Publié

hier à 16:57, Mis à jour hier à 7:41

Transformés en soupes ou en ragoûts, les brocolis et leurs cousins ​​verts ravissent nos papilles mais pas toujours nos tripes. Revue de trucs et astuces pour mettre tout le monde d’accord.

En vidéo, sept aliments insoupçonnés qui peuvent faire gonfler le ventre

Abus de fermentation

L’automne marque la haute saison pour les carottes, les courges, les endives, les pommes de terre, les champignons, mais aussi les poireaux, les choux, les brocolis et le céleri. Ces dernières variétés ont plusieurs points communs. Sur le stand primeur, on remarque leurs nuances vertes. En cuisine, leur odeur puissante ne passe pas non plus inaperçue. Et puis il faut se rendre à l’évidence : bien qu’elles soient délicieuses en soupe ou poêlées, leur dégustation s’accompagne souvent d’inconfort digestif. Deux experts en nutrition vous expliquent pourquoi et surtout comment prendre soin de nos intestins.

Le ventre gonfle comme un ballon après une fondue de poireaux, généralement dû à la transformation du légume lors de la digestion. Tout comme ses congénères de la famille des alliums (ail, asperge, oignon), il contient des fibres dites fermentescibles, très lourdes, qui – comme leur nom l’indique – vont fermenter davantage au contact des bactéries de notre microbiote et ainsi provoquer des gonflements , intestin. bruits, gaz et éructations, nous apprend l’infirmière Faïza Bossy.
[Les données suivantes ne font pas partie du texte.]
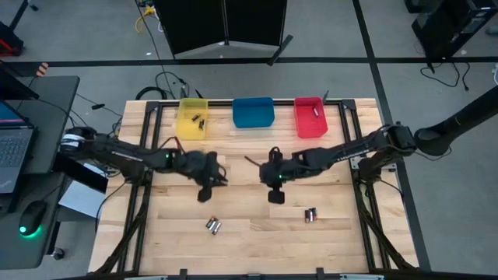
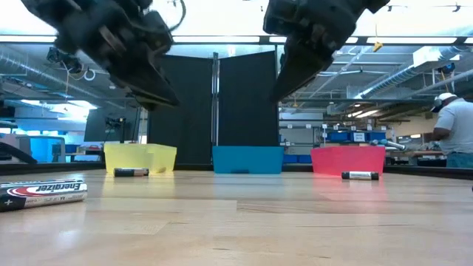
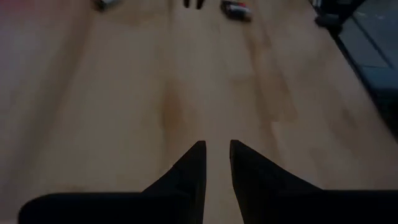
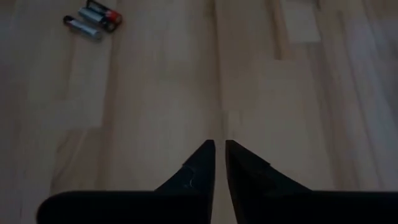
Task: Sort batteries
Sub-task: Put the silver battery into the pink bin
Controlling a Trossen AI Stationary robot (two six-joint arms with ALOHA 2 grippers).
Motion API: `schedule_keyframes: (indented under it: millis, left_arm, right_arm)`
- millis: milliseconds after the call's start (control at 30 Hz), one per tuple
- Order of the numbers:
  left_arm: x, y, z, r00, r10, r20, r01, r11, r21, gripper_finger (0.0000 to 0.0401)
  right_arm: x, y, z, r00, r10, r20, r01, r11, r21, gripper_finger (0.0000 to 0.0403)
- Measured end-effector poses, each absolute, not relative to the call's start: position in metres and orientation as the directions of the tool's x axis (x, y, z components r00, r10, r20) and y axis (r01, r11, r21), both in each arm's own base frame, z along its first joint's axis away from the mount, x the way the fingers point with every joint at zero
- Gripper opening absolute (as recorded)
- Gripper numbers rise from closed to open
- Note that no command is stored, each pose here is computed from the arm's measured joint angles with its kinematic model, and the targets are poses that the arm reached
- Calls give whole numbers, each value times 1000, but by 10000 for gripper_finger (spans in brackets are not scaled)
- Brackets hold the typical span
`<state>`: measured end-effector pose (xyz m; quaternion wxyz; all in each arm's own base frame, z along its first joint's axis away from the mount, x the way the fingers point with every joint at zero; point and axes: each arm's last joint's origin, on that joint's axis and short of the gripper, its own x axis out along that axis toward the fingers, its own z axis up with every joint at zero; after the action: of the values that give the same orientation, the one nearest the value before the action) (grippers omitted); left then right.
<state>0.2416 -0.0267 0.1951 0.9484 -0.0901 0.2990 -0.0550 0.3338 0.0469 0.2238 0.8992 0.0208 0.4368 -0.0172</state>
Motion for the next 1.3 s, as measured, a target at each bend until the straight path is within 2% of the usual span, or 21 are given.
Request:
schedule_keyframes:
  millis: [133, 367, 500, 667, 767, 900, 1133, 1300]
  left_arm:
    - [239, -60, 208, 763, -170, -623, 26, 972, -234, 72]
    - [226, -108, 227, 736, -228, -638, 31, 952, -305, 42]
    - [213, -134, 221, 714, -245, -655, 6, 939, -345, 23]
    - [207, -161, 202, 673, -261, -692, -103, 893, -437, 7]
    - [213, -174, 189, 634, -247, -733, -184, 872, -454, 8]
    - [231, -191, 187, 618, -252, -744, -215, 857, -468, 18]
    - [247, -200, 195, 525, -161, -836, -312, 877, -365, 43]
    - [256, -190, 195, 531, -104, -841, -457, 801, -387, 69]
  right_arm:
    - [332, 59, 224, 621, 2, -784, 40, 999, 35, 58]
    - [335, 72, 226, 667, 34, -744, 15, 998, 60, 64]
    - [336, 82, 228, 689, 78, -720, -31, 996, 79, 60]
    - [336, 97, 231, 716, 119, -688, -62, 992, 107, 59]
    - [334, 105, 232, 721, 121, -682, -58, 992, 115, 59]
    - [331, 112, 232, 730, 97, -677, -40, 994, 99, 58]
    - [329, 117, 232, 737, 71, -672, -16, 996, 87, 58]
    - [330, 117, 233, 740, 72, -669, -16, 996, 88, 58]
A lire aussiLe psyllium, cet allié pour stopper les gênes et douleurs d’estomac

D’autres variétés comme la venaison, le céleri ou le chou, le brocoli et autres crucifères, concentrent une quantité moindre de ces fibres. En revanche, elles contiennent majoritairement des molécules soufrées, qui provoquent leur odeur désagréable à la cuisson et provoquent les mêmes troubles digestifs que les fibres fermentescibles.

Blanchir ses légumes

Enfin, comme le rappelle la nutritionniste, chacun a sa tolérance et sa sensibilité à chaque type de légume, déterminées par l’état de son microbiote et son état de santé général.
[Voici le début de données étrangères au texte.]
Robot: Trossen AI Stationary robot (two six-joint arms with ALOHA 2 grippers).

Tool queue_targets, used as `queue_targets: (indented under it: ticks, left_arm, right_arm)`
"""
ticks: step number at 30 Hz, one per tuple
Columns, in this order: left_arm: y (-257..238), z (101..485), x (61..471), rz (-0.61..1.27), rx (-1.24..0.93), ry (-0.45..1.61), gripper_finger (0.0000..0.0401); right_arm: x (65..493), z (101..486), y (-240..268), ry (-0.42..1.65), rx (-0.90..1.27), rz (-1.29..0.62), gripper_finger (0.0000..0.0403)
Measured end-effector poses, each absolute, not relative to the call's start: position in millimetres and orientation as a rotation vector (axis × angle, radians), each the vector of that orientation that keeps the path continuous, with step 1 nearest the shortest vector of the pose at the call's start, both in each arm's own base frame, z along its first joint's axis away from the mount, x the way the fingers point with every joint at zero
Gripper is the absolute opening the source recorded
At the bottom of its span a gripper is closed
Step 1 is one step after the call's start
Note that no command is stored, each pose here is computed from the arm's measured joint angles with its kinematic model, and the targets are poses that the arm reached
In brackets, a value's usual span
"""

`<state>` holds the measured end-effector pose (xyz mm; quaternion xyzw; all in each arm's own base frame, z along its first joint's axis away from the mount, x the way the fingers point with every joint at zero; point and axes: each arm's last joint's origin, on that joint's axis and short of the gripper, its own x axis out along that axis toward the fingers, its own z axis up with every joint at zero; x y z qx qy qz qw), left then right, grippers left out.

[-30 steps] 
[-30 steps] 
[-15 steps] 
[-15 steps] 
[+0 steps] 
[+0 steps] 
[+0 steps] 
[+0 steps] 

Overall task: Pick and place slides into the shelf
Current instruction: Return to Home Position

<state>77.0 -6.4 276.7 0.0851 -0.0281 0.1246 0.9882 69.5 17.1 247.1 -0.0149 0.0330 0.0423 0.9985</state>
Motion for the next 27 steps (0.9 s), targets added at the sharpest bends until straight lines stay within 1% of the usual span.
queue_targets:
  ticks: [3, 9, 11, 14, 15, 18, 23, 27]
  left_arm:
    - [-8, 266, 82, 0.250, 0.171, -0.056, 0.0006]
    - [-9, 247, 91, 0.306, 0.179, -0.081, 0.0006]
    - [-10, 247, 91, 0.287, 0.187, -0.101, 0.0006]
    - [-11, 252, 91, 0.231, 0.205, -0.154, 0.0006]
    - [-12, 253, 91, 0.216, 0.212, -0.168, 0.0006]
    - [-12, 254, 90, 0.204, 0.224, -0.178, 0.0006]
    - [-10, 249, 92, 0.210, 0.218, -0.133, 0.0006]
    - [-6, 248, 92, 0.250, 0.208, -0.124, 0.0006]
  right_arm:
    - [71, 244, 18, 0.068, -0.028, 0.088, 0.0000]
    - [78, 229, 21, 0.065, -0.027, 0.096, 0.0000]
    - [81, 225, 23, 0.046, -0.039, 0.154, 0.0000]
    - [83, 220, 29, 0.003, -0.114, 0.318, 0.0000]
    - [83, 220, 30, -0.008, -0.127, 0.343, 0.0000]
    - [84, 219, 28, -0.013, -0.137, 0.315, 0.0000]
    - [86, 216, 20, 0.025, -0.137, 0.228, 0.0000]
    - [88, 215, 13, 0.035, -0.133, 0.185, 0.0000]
Rassurez-vous les intestins fragiles, il existe une solution efficace et séculaire pour continuer à mettre du vert au menu sans trop de dégâts : blanchir les légumes. Concrètement, cette technique consiste à les précuire en les plongeant quelques minutes dans de l’eau bouillante. Grâce à ce geste, le légume sera ramolli et ses fibres dégradées. « L’acidité d’un jus de citron ou d’une cuillerée de vinaigre ajouté à l’eau va encore plus les décomposer », suggère la diététicienne nutritionniste Stéphanie Dufant. Autre alternative, la cuisson au four pour « accélérer la pré-cuisson et éliminer par la même occasion les molécules soufrées odorantes », suggère Faïza Bossy.

À Lire  Fécondation médicalement assistée : 4 conseils pour sauver votre couple

Varier les préparations

A lire aussi « Happy hormone » : où trouver le tryptophane, l’acide aminé qui soigne l’humeur et la digestion ?
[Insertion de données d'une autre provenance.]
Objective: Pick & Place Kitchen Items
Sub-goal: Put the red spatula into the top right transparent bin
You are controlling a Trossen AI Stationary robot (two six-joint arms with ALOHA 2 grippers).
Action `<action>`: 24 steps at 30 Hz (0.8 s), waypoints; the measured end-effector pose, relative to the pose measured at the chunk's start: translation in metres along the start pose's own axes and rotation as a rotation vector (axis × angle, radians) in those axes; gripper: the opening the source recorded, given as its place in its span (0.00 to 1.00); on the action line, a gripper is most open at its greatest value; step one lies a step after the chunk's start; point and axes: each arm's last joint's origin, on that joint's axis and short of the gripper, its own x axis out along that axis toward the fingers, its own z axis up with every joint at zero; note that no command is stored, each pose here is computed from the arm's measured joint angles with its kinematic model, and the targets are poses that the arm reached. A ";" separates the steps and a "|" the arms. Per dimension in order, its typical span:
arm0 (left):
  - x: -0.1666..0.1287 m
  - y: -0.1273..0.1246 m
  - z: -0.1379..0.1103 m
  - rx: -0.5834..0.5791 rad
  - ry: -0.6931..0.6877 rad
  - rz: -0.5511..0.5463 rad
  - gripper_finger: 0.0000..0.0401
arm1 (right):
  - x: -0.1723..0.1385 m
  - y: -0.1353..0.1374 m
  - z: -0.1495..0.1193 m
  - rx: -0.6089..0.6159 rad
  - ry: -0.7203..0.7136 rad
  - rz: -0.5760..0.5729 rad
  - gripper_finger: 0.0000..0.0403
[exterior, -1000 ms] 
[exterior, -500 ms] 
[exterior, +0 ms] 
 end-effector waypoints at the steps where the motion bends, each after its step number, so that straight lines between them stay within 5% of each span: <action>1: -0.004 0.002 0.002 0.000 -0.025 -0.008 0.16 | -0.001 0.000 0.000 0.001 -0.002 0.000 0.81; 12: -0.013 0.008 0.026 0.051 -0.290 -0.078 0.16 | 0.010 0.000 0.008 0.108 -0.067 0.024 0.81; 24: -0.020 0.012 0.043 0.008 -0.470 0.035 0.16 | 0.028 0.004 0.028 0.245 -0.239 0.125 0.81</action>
En vidéo, pour avoir un cerveau en bonne santé, voici le régime alimentaire à suivre

Une fois le légume blanchi, il est possible de poursuivre sa cuisson à l’eau, à la vapeur, à la poêle ou encore de le servir en trempette à l’apéritif. Une bonne mastication va alors aider à la pré-digestion des aliments, confirment les deux spécialistes. « En cas de forte sensibilité intestinale, il peut être judicieux de mélanger la préparation pour décomposer davantage les fibres, dans une soupe, un jus ou un smoothie », conseille Stéphanie Dufant.

Lisez aussi Sept erreurs à éviter pour un smoothie sain réussi

Un chou vaut mieux que deux

La nutritionniste rassure aussi ; nous ne sommes pas condamnés à ingérer ces satanés légumes pailles. Selon elle, en dehors d’une pathologie avérée, il est tout à fait possible d’inverser la tendance et d’éliminer cette sensibilité. « Tout est question d’entraînement : on commence à préparer une soupe très onctueuse, puis progressivement d’un repas à l’autre on passe à la purée, pour finir, au fil des semaines, en tendant vers une texture contenant de plus en plus de morceaux solides », explique Stéphanie Dufant

Autre technique proposée par la diététicienne nutritionniste : diminuer les quantités dans l’assiette de ce légume mal toléré. « Si vous supportez moins bien le chou-fleur, ne mangez pas un gratin entier mais associez-le plutôt à d’autres variétés plus digestes, comme les pommes de terre, et accompagnez le tout avec du poisson, par exemple », suggère Stéphanie Duphant. « Dans la même logique, on évitera aussi de les mélanger avec des œufs ou d’autres aliments riches en composés soufrés », poursuit le Dr Faïza Bossy.